Re: [PATCH 1/9] drm/i915: Use kmap_local_page() in gem/i915_gem_object.c

From: Fabio M. De Francesco
Date: Sat Oct 29 2022 - 07:17:37 EST


On lunedì 17 ottobre 2022 11:37:17 CEST Zhao Liu wrote:
> From: Zhao Liu <zhao1.liu@xxxxxxxxx>
>
> The use of kmap_atomic() is being deprecated in favor of
> kmap_local_page()[1].
>
> The main difference between atomic and local mappings is that local
> mappings doesn't disable page faults or preemption.

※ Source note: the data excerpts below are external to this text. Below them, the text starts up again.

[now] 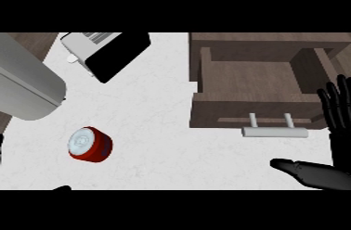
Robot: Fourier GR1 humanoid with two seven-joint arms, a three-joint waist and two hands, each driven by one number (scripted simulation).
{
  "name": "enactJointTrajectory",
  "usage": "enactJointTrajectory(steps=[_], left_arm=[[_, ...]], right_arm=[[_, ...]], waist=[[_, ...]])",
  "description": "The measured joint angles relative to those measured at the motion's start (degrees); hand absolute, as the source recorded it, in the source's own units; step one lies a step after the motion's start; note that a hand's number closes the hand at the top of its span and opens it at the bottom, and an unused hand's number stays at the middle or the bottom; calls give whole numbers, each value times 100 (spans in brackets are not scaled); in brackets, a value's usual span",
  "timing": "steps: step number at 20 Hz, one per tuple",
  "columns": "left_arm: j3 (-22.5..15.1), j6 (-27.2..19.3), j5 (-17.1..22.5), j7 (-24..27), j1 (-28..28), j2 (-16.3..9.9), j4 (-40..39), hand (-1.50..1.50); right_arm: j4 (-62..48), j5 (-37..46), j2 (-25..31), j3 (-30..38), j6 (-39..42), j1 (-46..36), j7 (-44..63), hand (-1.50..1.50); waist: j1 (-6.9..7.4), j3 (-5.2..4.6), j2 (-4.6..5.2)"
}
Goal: Pick up the can, place it into the drawer and close the drawer
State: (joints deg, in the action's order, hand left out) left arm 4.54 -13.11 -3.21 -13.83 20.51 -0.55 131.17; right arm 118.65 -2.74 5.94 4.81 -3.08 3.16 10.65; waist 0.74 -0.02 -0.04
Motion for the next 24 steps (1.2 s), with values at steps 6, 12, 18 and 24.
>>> enactJointTrajectory(steps=[6,12,18,24], left_arm=[[99,-135,68,-495,258,-25,475,-150],[94,-208,-124,-730,-108,1,277,-150],[-310,-502,-255,-364,-188,41,-435,-150],[-667,-902,-296,233,-88,51,-1242,-150]], right_arm=[[-135,-71,1,152,95,131,-47,-150],[91,-67,-75,143,206,416,-105,-150],[27,5,-119,204,181,320,-113,-150],[75,-215,-56,452,387,482,-232,-150]], waist=[[-43,1,-3],[-76,4,0],[-72,2,1],[-77,1,0]])
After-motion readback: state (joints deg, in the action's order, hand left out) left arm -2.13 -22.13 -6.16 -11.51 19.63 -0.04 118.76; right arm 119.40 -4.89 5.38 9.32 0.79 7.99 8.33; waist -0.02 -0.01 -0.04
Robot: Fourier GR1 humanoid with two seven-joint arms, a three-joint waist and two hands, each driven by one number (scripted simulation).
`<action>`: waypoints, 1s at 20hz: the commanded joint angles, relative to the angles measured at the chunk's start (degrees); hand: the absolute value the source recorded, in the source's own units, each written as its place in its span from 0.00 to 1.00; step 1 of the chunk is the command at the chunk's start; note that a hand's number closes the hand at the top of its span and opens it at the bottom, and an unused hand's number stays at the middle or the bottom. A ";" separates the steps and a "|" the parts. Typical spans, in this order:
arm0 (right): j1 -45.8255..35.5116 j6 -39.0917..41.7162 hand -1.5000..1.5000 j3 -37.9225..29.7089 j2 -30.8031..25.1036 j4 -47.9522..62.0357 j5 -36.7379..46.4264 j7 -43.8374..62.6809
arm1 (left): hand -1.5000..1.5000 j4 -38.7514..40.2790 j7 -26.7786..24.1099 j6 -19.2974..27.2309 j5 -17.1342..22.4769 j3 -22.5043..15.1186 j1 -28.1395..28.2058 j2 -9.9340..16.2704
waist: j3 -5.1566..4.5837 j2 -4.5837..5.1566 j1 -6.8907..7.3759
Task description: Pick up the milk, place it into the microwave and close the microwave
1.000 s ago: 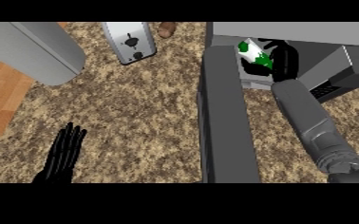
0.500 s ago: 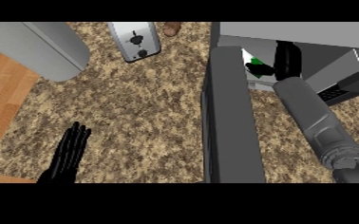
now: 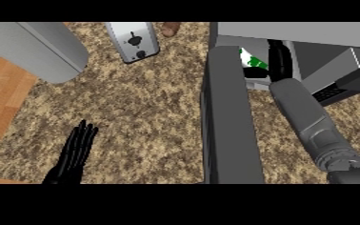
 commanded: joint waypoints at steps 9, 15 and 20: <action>5.75 10.15 0.00 -7.23 0.84 -1.41 -7.38 -9.61 | 0.00 0.00 0.50 0.21 -1.93 -2.28 -1.40 -1.41 | -0.04 -0.80 -1.98; 10.87 14.59 0.00 -9.46 1.07 -1.39 -9.72 -14.91 | 0.00 -0.87 2.61 1.74 -3.57 -4.29 -2.28 -3.28 | -0.11 -1.42 -3.27; 13.82 22.61 0.00 -9.53 1.98 -1.34 -10.49 -17.99 | 0.00 1.49 1.96 2.52 -5.39 -5.41 -2.71 -4.73 | -0.19 -1.88 -4.20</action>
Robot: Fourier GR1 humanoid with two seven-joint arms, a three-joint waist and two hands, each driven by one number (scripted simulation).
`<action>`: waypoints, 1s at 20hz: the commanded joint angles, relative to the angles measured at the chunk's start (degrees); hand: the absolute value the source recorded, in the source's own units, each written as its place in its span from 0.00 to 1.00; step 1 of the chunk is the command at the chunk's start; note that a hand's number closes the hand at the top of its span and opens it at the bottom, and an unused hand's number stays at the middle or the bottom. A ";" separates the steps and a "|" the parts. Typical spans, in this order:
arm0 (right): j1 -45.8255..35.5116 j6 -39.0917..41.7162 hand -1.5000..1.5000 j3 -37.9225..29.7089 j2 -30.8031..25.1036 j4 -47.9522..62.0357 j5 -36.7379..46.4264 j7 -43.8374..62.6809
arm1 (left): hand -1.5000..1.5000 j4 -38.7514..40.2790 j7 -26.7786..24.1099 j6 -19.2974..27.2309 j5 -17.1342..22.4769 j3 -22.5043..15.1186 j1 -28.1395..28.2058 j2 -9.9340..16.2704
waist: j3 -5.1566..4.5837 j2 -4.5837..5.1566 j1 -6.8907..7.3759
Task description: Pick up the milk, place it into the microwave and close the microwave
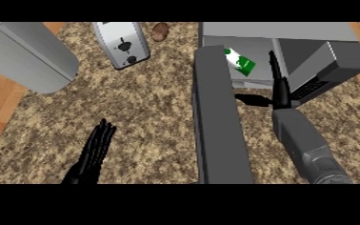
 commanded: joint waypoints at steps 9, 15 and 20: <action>11.84 15.76 0.00 0.13 1.35 -2.33 -2.47 -9.46 | 0.00 -1.82 5.19 2.48 -2.82 -1.72 -2.68 -2.93 | -0.15 -1.10 -2.30; 17.86 28.09 0.00 -1.22 2.85 -4.50 -6.06 -14.44 | 0.00 -0.10 4.37 -1.56 -0.56 -4.42 -1.41 -3.33 | -0.17 -1.39 -3.14; 21.76 35.84 0.00 -0.22 1.72 -9.78 -7.77 -13.02 | 1.00 3.65 7.36 -4.01 -2.29 -2.79 -6.07 -0.22 | -0.26 -1.58 -3.95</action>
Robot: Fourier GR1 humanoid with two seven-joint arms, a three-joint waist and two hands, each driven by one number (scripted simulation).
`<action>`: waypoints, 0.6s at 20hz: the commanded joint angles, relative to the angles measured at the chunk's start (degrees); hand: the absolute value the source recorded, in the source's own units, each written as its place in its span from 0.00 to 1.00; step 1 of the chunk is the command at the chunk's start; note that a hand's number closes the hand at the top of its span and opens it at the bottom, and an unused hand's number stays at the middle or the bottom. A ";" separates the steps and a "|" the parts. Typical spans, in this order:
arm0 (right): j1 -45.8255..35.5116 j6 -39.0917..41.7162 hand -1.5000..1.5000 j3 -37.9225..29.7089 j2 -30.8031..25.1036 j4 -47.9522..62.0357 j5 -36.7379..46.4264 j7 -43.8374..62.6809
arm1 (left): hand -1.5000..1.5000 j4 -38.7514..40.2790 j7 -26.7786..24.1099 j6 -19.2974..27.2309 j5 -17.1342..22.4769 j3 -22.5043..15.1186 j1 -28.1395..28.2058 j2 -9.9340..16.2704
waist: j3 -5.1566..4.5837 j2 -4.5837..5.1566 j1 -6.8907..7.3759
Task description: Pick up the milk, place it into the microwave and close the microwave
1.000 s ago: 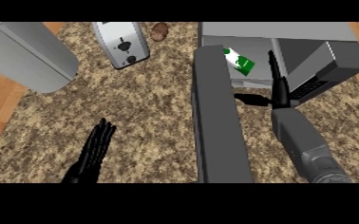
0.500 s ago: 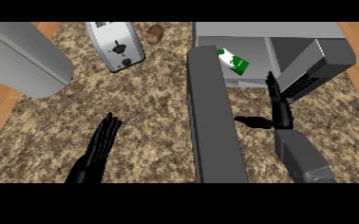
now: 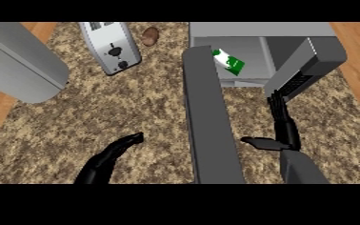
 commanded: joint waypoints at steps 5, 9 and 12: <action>9.37 12.87 0.00 1.55 -1.48 -10.68 -3.42 -4.19 | 1.00 5.49 2.59 0.25 -6.03 -2.25 -3.44 0.49 | -0.08 -0.23 -1.00; 13.76 13.02 0.00 3.36 -1.69 -19.11 -4.66 -0.65 | 1.00 7.31 3.69 0.79 -12.64 -6.36 -5.94 0.73 | -0.12 -0.39 -1.49; 16.73 13.48 0.00 4.84 -1.67 -25.98 -5.87 3.56 | 1.00 12.69 3.11 -0.36 -16.15 -8.82 -8.80 0.54 | -0.19 -0.41 -1.95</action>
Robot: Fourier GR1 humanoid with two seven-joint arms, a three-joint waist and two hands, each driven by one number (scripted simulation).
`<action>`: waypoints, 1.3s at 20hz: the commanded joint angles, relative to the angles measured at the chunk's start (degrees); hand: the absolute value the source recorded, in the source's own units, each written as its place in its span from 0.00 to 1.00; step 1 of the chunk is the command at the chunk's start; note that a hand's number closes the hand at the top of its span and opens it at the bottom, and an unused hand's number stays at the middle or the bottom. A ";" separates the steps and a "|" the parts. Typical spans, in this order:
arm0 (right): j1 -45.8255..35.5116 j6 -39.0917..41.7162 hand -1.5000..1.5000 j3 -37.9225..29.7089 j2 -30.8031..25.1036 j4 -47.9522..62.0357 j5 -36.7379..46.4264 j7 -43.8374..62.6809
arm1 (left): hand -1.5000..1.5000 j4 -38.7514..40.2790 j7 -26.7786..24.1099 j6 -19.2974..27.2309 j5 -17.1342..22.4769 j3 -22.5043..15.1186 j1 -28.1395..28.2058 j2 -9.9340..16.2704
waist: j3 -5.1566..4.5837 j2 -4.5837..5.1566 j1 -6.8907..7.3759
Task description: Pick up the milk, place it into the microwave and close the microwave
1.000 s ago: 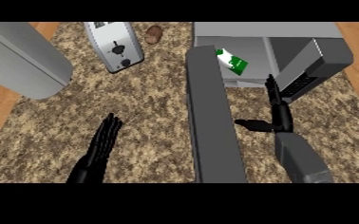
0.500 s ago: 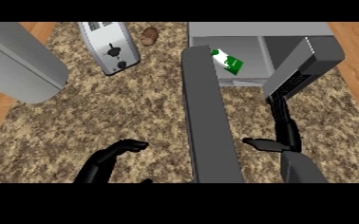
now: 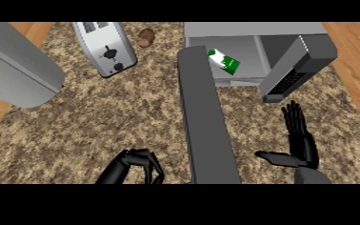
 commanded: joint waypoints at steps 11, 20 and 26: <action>23.06 10.74 0.00 3.45 -2.39 -38.68 -11.67 13.48 | 1.00 21.16 -0.85 3.28 -7.15 -12.42 -12.31 -12.14 | -0.05 0.37 0.05; 29.96 14.91 0.00 6.31 -3.36 -56.74 -18.49 20.47 | 1.00 31.24 2.77 14.82 8.52 -23.56 -30.04 -12.34 | -0.14 0.85 -2.41; 29.63 17.06 0.00 5.32 -6.71 -57.64 -20.89 22.70 | 1.00 33.29 4.51 21.49 15.91 -27.96 -39.70 -12.35 | -0.13 1.52 -5.17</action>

You are right about about page faults which are never disabled by
kmap_local_page(). However kmap_atomic might not disable preemption. It
depends on CONFIG_PREEMPT_RT.

Please refer to how kmap_atomic_prot() works (this function is called by
kmap_atomic() when kernels have HIGHMEM enabled).

>
> There're 2 reasons why i915_gem_object_read_from_page_kmap() doesn't
> need to disable pagefaults and preemption for mapping:
>
> 1. The flush operation is safe for CPU hotplug when preemption is not
> disabled.

I'm confused here. Why are you talking about CPU hotplug?
In any case, developers should never rely on implicit calls of
preempt_disable() for the reasons said above. Therefore, flush operations
should be allowed regardless that kmap_atomic() potential side effect.

> In drm/i915/gem/i915_gem_object.c, the function
> i915_gem_object_read_from_page_kmap() calls drm_clflush_virt_range()

If I recall correctly, drm_clflush_virt_range() can always be called with page
faults and preemption enabled. If so, this is enough to say that the
conversion is safe.

Is this code explicitly related to flushing the cache lines before removing /
adding CPUs? If I recall correctly, there are several other reasons behind the
need to issue cache lines flushes. Am I wrong about this?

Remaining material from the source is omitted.